Requirement: Set down, character for character, everything in the records below from the line holding "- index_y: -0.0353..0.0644" down to the line holding "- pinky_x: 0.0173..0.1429", and no other line.

::::::::::

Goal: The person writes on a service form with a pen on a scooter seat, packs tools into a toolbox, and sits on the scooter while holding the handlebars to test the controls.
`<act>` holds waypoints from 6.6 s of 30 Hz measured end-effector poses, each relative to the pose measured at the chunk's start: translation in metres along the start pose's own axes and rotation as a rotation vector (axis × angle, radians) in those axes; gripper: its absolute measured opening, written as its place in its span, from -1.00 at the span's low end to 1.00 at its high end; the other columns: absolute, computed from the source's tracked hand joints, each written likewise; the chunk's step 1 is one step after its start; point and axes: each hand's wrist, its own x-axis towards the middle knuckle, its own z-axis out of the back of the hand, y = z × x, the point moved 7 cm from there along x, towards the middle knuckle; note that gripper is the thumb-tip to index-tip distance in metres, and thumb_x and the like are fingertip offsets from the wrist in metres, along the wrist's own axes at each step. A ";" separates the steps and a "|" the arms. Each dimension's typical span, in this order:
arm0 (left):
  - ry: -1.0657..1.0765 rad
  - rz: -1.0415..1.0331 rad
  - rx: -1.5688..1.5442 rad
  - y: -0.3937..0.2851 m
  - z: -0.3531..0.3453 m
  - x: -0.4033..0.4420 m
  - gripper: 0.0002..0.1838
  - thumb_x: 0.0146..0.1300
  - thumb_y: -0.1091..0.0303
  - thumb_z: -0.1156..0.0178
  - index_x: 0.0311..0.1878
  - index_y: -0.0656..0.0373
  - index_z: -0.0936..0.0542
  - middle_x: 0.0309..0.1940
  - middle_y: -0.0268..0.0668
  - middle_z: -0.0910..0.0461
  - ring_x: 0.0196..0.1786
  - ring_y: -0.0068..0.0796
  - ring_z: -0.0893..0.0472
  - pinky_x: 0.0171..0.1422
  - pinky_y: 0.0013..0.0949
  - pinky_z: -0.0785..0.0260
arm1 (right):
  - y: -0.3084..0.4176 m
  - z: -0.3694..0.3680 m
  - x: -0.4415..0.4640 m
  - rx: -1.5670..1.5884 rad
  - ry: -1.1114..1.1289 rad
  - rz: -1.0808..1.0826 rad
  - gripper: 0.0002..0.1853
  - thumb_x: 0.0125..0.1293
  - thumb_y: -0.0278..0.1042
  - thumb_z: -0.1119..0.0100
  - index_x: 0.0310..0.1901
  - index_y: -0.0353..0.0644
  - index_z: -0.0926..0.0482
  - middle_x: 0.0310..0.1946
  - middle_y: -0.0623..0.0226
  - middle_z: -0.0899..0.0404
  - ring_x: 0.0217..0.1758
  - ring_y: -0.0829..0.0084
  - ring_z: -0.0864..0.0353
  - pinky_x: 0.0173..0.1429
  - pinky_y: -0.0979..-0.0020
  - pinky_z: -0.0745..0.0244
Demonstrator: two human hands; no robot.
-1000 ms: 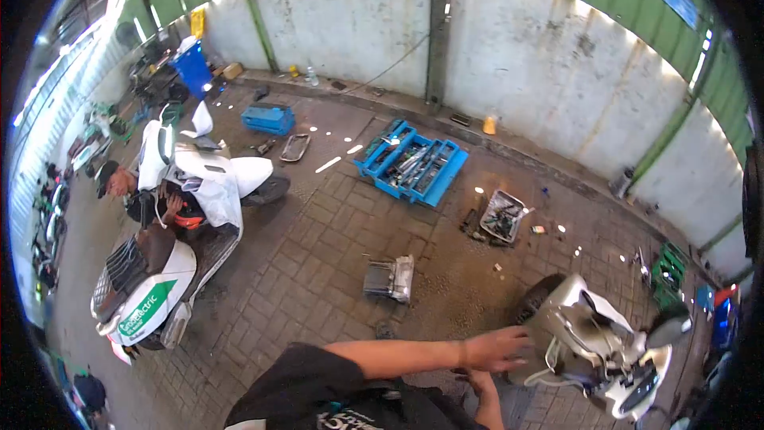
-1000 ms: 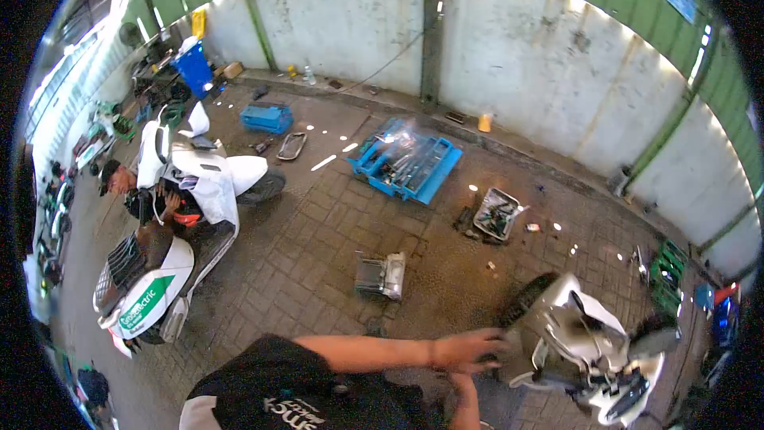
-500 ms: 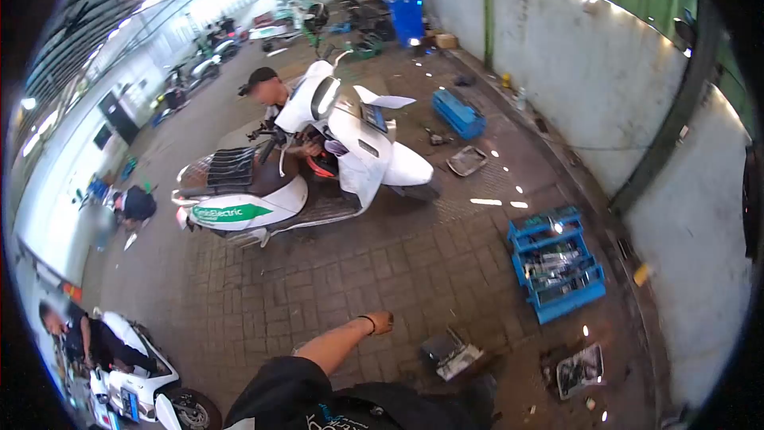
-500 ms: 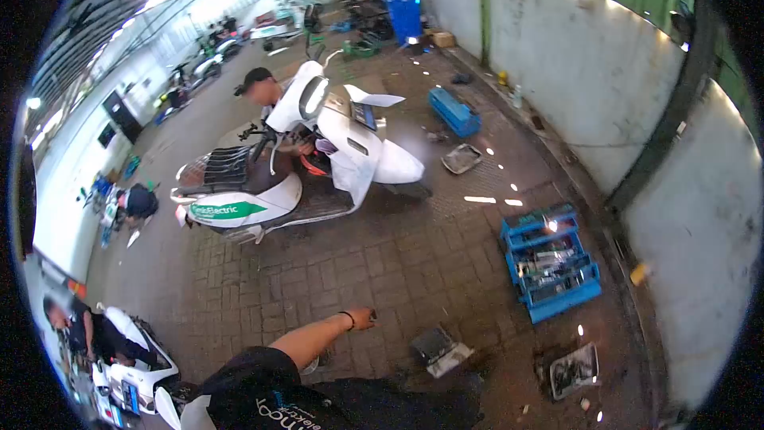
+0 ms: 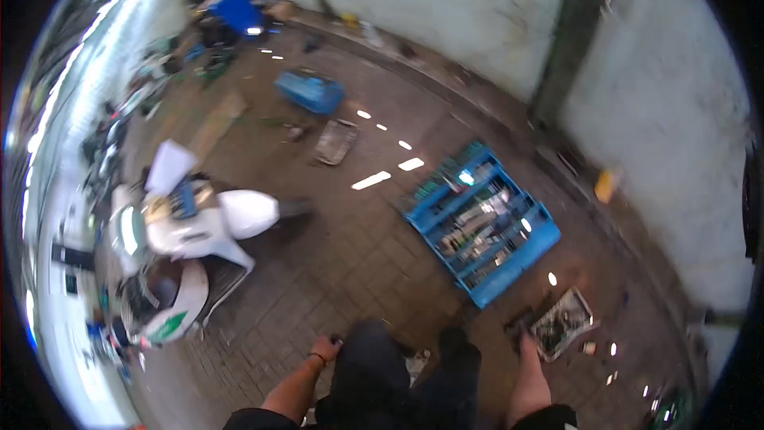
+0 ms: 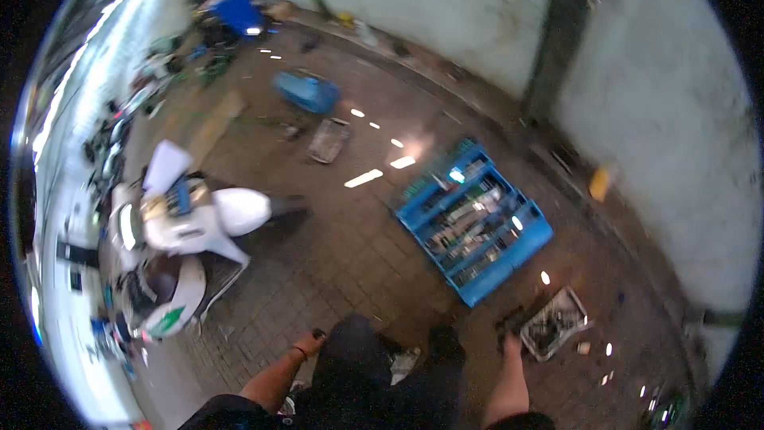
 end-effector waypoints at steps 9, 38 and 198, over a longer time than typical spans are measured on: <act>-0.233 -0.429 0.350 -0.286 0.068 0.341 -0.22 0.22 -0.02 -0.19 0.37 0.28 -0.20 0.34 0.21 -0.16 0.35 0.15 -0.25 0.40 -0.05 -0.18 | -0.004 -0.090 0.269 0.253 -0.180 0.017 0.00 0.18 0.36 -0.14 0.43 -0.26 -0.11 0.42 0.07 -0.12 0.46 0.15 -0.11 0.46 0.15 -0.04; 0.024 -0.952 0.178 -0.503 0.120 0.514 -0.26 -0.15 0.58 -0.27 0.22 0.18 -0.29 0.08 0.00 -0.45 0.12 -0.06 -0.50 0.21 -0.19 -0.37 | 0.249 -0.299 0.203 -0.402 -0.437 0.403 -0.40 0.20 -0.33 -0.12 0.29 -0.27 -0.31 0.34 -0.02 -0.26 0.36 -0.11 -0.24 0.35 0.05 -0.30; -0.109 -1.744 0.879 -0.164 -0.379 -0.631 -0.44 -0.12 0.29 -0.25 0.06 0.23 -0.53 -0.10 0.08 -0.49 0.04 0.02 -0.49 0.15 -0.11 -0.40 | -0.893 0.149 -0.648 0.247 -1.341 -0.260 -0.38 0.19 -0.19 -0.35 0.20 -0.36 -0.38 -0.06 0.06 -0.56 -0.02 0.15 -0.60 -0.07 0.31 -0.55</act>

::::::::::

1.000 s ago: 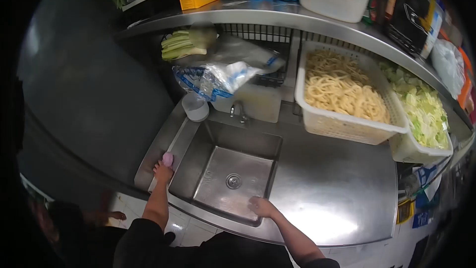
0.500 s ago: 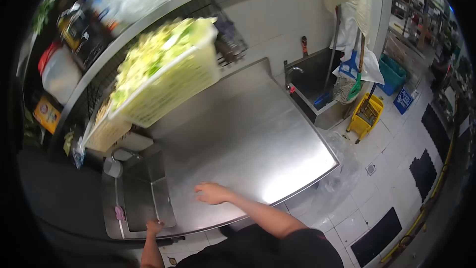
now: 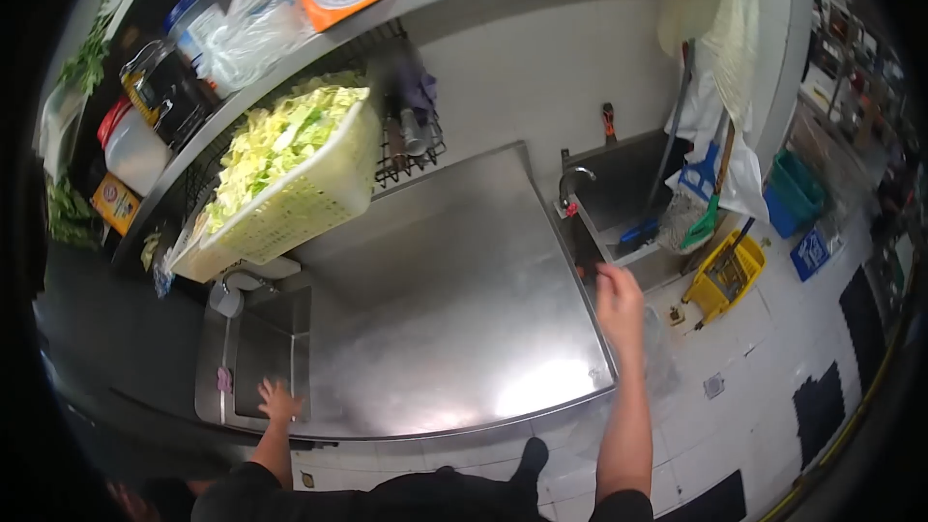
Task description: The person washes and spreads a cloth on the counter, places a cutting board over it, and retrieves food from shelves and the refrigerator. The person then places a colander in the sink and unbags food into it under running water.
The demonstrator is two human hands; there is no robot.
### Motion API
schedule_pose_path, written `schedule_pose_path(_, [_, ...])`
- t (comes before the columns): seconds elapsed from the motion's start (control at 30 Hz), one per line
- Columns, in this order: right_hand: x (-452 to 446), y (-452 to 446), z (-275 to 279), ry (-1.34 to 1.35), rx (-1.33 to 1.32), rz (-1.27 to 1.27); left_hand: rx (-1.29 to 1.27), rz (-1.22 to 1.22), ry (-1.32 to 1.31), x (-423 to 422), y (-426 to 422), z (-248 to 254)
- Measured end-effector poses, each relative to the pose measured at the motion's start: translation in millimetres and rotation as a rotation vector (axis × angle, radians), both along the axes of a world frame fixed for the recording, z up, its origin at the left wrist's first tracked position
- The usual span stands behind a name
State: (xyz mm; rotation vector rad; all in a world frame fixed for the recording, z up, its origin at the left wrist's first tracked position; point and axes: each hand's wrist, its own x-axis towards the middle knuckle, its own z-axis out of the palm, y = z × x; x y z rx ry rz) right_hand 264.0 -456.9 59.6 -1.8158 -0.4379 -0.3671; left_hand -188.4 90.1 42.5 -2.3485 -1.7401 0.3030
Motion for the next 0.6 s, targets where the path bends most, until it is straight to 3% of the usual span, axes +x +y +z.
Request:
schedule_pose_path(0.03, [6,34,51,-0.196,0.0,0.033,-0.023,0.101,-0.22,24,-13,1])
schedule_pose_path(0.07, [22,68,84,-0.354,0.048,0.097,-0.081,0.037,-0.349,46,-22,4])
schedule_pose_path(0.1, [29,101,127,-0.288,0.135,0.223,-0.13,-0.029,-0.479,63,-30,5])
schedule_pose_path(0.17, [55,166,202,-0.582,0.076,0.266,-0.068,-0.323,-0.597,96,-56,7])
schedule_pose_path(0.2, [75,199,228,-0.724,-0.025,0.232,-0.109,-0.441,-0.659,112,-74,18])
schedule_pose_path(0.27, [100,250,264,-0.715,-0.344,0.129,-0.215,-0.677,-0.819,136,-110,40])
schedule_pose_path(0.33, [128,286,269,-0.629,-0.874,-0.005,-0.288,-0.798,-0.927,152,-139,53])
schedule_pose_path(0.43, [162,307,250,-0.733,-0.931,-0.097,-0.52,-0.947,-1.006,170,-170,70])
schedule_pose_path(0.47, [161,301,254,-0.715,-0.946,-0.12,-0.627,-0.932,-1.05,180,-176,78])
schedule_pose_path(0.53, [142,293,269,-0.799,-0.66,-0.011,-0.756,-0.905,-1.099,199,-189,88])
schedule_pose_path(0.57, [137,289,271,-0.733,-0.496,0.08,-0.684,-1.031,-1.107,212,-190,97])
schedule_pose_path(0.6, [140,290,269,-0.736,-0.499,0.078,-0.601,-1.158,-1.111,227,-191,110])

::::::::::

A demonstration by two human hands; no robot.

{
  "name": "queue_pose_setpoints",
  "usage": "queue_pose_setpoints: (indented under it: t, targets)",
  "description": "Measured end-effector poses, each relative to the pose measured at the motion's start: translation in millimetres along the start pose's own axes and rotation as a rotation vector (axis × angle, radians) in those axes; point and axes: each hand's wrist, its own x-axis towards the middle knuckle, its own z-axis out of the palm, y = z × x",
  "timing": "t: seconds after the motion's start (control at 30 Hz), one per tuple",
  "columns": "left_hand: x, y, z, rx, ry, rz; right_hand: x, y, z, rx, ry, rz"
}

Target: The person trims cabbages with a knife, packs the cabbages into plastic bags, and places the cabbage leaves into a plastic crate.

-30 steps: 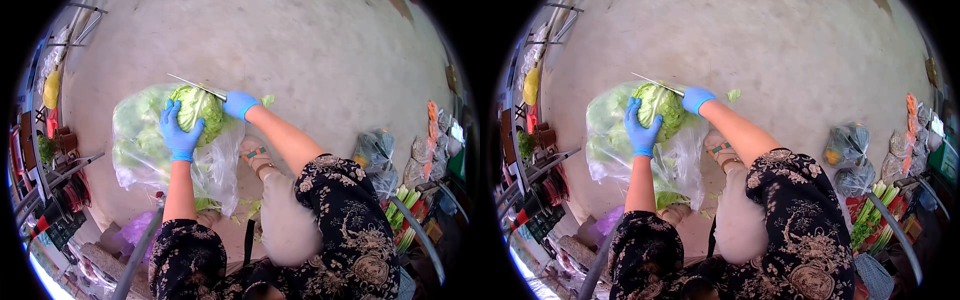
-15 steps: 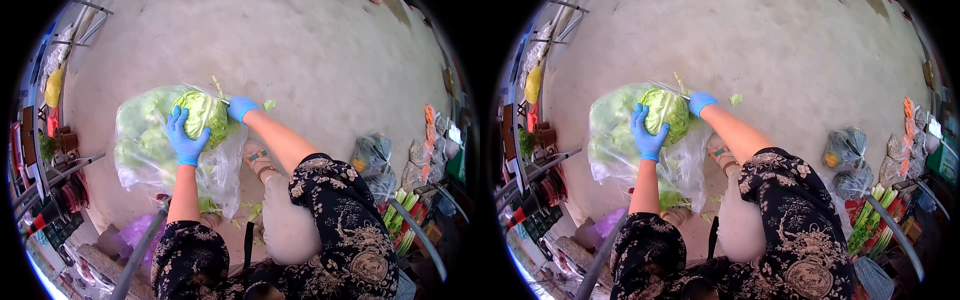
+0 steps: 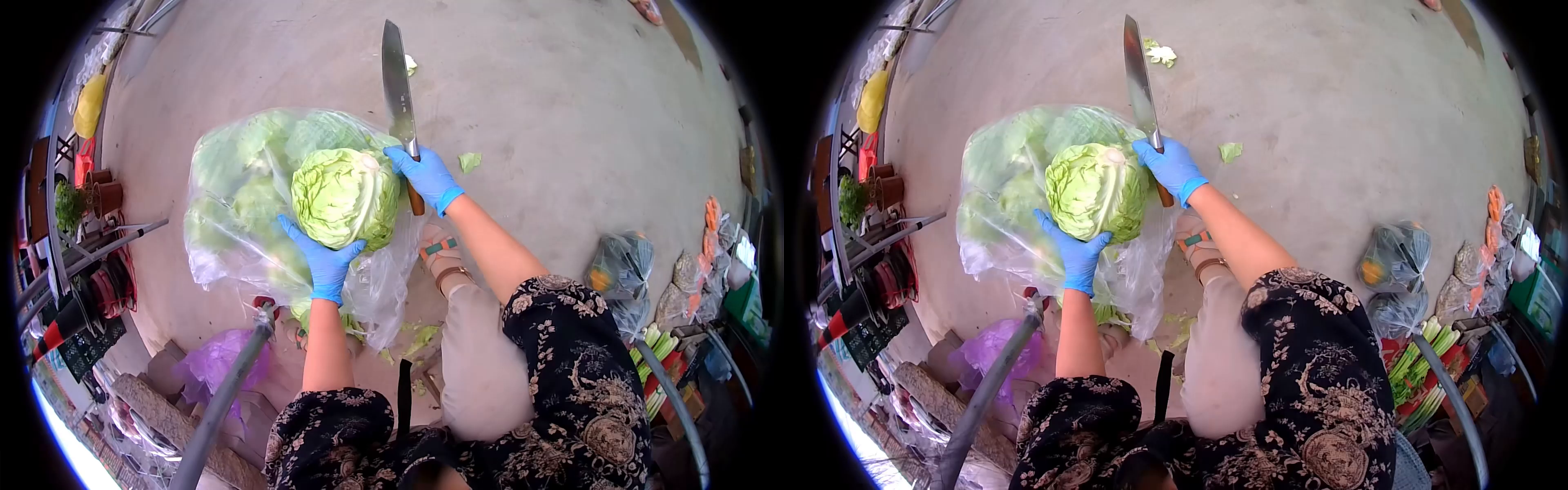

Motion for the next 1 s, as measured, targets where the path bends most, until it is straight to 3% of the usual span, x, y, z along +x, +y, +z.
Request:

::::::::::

The answer:
  - index_y: -0.0353..0.0644
  - index_z: -0.0926..0.0482
  - middle_x: 0.0310..0.1946
  - middle_y: -0.0623..0.0226
  - middle_z: -0.0899..0.0404
  - ring_x: 0.0217..0.1758
  - ring_y: -0.0829..0.0084
  - ring_z: -0.0864..0.0353
  - pinky_x: 0.0173..0.1429

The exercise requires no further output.